Search each line below for the word "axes" and list those that contain it.
* * * * * * *
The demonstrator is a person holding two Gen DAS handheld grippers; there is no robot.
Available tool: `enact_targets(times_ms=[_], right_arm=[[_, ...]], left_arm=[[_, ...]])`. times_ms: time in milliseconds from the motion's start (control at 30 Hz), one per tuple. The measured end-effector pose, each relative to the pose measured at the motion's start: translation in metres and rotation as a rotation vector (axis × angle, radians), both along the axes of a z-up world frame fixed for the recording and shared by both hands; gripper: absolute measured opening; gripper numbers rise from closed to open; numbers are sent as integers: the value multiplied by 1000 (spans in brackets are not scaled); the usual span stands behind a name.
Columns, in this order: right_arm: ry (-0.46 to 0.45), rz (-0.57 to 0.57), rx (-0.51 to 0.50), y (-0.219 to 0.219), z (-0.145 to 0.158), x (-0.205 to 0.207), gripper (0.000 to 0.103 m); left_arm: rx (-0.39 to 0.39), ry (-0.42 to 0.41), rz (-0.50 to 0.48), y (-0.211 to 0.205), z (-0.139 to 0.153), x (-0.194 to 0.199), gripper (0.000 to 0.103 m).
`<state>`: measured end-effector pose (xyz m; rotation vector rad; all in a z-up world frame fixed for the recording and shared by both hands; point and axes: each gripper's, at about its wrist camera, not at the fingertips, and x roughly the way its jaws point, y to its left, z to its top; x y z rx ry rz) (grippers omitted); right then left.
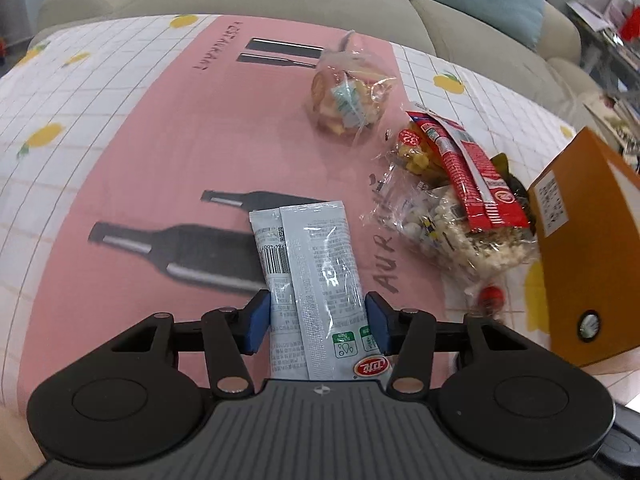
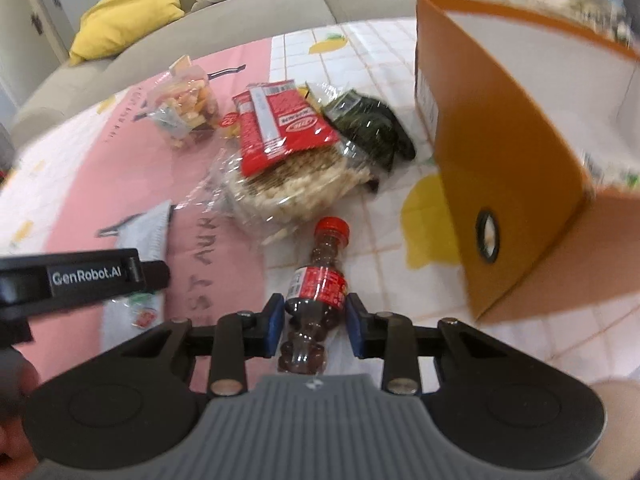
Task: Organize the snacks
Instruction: 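Grasp the white sachet strip with the left gripper while the right gripper grasps the cola bottle, then carry the sachet strip and cola bottle over the orange box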
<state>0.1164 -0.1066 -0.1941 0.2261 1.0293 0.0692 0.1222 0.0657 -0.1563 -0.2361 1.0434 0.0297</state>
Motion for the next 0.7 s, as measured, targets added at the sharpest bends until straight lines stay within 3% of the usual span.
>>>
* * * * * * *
• RESPONSE BOX:
Available tool: `enact_targets(times_ms=[_], right_arm=[[_, ...]], left_arm=[[_, ...]])`. times_ms: time in milliseconds from the motion's start (control at 30 Hz), one per tuple. The measured end-effector pose, each relative to the pose measured at the motion's start: translation in metres and rotation as a rotation vector (axis × angle, radians), both along the axes of a z-up world frame fixed for the recording and shared by both hands; gripper: absolute measured opening; gripper numbers rise from closed to open; numbers are sent as integers: the value multiplied by 1000 (spans in brackets are not scaled); the usual span stands behind a name.
`<state>`: measured end-effector pose (xyz m; rotation vector rad; all in a z-up world frame fixed for the recording and shared by both hands; point and axes: each gripper's, at about its wrist camera, not at the fingertips, and x roughly the way its jaws point, y to its left, z to its top; x y z rx ry rz) (grippers omitted); right then left.

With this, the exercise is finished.